Después de cuatrocientos años de
actividad rural, de guardería y laboreo de minas y de arriería, la
industrialización le abrió nuevos horizontes para la evolución y el desarrollo. La
industria antioqueña compite en los mercados internacionales sin perder su identidad.
La realidad sociocultural de Antioquia
tiene caracteres propios. La axiología de la gente, entendida por tal la que le da
fisonomía al pueblo antioqueño, exalta a quienes fueron forjadores de esa sociedad,
cuyos valores humanos sobreviven como nervio de las generaciones actuales. Entre esas
características acaso sobresalga una, como la de mayor fuerza cohesiva: la del amor
entrañable a la tierra, que lleva a la desmesura en su ponderación. Así, la catedral
más grande del mundo es la de Villanueva en Medellín; el túnel más largo del planeta,
el de "La Quiebra" en el ferrocarril Medellín-Puerto Berrío que construyera el
cubano Cisneros; el puente colgante más largo, el de "Occidente" sobre el río
Cauca, construído por don José María Villa. Sobre este rasgo tan representativo del
modo de ser del antioqueño, versa el hermoso discurso de ingreso a la Academia Colombiana
de la Lengua, de la antioqueña Rocío Vélez de Piedrahita 35.
Y versan los relatos de los culebreros en los mercados pueblerinos 36. "Las exageraciones frecuentes, gráficas, ingeniosas y
expresivas dice Flórez 37 referentes a la
inteligencia, la malicia, la audacia, la fuerza, el valor, el poder, el amor, la riqueza,
etc. (para los antioqueños las cosas mejores y las más grandes están en Antioquia, real
o imaginariamente"). El adjetivo enorme es sinónimo de grande en
Carrasquilla: "... eso era un laberinto de casa lo más grande, lo más asiao, lo
más precioso y más enorme". El superlativo en ísimo se usa así, también
en Carrasquilla: "... Una arboleda muy grandísima". Y los comparativos mejor,
peor, superior, inferior, se toman como positivos: "allá se trabaja más
mejor", "mientras más pior, mejor, mi don".

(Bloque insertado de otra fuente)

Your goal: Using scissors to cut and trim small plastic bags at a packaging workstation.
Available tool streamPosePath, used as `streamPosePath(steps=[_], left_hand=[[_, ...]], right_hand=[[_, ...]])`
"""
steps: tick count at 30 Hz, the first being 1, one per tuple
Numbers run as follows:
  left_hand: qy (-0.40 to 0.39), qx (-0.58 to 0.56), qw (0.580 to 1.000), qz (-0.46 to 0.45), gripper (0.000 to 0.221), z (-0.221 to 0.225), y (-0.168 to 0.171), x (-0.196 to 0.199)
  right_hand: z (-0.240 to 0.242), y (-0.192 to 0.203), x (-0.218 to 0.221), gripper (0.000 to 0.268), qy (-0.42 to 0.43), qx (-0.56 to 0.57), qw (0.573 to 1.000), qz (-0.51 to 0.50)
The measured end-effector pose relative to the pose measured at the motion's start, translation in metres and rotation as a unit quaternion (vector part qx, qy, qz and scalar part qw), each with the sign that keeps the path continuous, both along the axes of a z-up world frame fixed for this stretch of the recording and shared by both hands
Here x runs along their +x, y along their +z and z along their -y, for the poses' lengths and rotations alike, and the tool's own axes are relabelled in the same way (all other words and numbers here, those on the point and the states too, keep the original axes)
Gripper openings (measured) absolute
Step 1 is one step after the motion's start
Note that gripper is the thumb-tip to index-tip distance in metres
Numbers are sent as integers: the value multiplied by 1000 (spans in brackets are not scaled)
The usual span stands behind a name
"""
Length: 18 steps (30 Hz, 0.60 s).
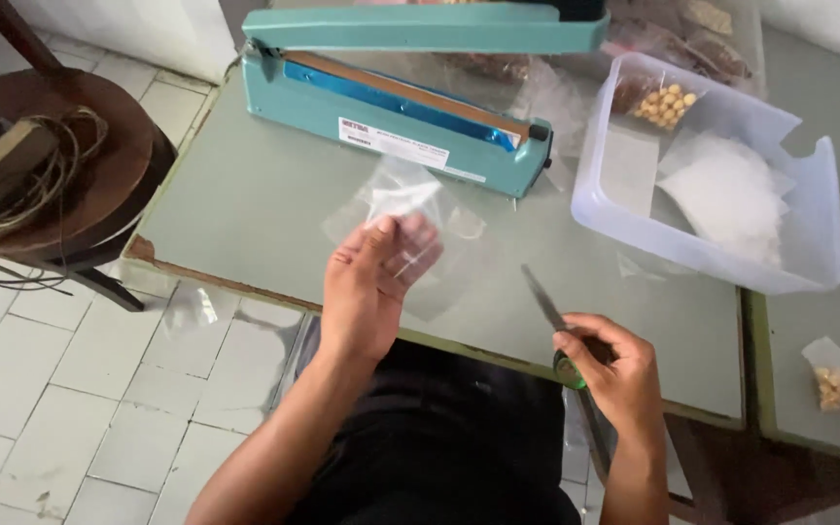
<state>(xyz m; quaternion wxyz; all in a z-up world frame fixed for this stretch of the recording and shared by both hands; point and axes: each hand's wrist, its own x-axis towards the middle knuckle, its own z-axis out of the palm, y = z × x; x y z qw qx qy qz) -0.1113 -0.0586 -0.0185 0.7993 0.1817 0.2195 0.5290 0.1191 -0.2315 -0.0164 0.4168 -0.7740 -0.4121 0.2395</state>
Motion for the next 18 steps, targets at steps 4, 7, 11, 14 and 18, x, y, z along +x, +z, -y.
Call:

Entre los campesinos el diminutivo
constante es testimonio de afecto y de ternura, como en esta despedida que trae Flórez:
"Adiosito, pues, y que la Virgen me los lleve con bien". Hago mío este
"adiosito", agradeciéndoles, una vez más, el que me hayan dispensado uno de
los honores más gratos de mi vida, honor que recibo con la modestia de quien sabe que sus
reales destinatarios son los libros que ha amado y amará hasta el fin de sus días.